Now, a new study led by Yanou Cui, an associate professor of physics and astronomy at the University of California, Riverside, suggests that simple forms of matter could create detectable gravitational waves soon after the Big Bang.
“This mechanism of creating detectable gravitational waves might help explain the mysterious gravitational wave signals recently captured by pulsar timing observatories,” Cui said.
“Another exciting possibility is that this same form of matter could be dark matter—the mysterious substance believed to make up most of the universe’s mass and which has puzzled scientists for decades.”
The study, published in Physical Review Letters, opens the door to discovering new fundamental physics using the universe as a giant laboratory. Here, Cui answers some questions about this groundbreaking research.
What Are These Simple Forms of Matter?
The simple form of matter in question is a type of ultra-light scalar field matter. “Scalar” means the matter has no internal spin, similar to the Higgs boson.
These particles are incredibly light, with masses a millionth or even a billionth of an electron’s mass. Due to their small mass, they behave more like waves than particles and fill the entire universe.
For gravitational waves to be detected, they need to be intense enough, similar to strong electromagnetic waves.
Additionally, they need to fall within the frequency ranges that current technology can detect. So far, only certain gravitational wave frequencies can be observed due to technological limitations.
Do These Simple Forms of Matter Generate Gravitational Waves Only Shortly After the Big Bang?
Yes, these gravitational waves are produced during a specific period when the universe’s expansion rate matches the mass of the scalar field.
This production stops after a certain point because the internal mechanism shuts down particle production.
When we say “shortly after the Big Bang,” it’s still a fraction of a second after it happened. Much later, gravitational waves can also be produced by events like black hole mergers, which have been observed by the Laser Interferometer Gravitational-Wave Observatory (LIGO).
Why Were These Simple Forms of Matter Not Known Until Now?
These forms of matter don’t interact with known matter except through very weak gravitational interactions.
The gravitational wave signals we demonstrated provide a way to detect them.
If these forms of matter are indeed dark matter, we’ve known about their existence from general evidence of dark matter. However, because they only interact with visible matter through gravity, which is extremely weak, we haven’t known much about them until now.
Why Is It Exciting to Identify This Simple Form of Matter as Dark Matter?

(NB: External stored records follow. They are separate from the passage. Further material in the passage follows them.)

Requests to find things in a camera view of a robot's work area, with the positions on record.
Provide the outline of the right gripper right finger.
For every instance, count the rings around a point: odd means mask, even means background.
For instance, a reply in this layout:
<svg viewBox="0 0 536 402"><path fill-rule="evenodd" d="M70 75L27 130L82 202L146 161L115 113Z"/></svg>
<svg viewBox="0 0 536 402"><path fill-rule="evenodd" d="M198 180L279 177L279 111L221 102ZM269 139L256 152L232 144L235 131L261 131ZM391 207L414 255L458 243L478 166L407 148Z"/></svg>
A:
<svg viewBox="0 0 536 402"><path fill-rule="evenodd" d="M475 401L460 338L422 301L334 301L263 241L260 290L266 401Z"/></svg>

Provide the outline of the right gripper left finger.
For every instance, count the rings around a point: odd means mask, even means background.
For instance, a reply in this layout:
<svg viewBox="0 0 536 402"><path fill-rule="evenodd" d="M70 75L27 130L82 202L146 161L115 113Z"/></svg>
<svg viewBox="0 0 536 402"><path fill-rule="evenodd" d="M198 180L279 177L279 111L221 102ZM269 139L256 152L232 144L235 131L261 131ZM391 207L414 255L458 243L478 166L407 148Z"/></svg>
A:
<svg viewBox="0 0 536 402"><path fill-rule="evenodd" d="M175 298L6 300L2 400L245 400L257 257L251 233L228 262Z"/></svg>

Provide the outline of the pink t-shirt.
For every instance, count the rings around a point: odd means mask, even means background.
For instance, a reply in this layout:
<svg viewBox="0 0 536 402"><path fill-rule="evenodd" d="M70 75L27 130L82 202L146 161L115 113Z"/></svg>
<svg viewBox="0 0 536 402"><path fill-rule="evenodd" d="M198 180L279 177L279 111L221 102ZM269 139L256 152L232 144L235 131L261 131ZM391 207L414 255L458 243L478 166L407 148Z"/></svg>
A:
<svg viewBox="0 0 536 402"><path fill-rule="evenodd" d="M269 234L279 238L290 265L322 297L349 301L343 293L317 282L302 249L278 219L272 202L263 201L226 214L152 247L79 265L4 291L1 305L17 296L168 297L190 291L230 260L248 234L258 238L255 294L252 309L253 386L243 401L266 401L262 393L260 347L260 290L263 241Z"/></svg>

Identifying this simple form of matter as dark matter would be a major breakthrough because it would finally reveal what dark matter is made of.
Additionally, it’s remarkable that this simple form of matter can produce detectable gravitational waves.
This is a significant theoretical achievement. Moreover, the puzzling pulsar timing findings from last year could be explained by this mechanism.
This new study led by Yanou Cui provides fascinating insights into the early universe and the nature of dark matter.
By exploring how simple forms of matter can generate gravitational waves, scientists are uncovering new ways to understand the universe’s mysteries. This research highlights the exciting potential for future discoveries in fundamental physics and cosmology.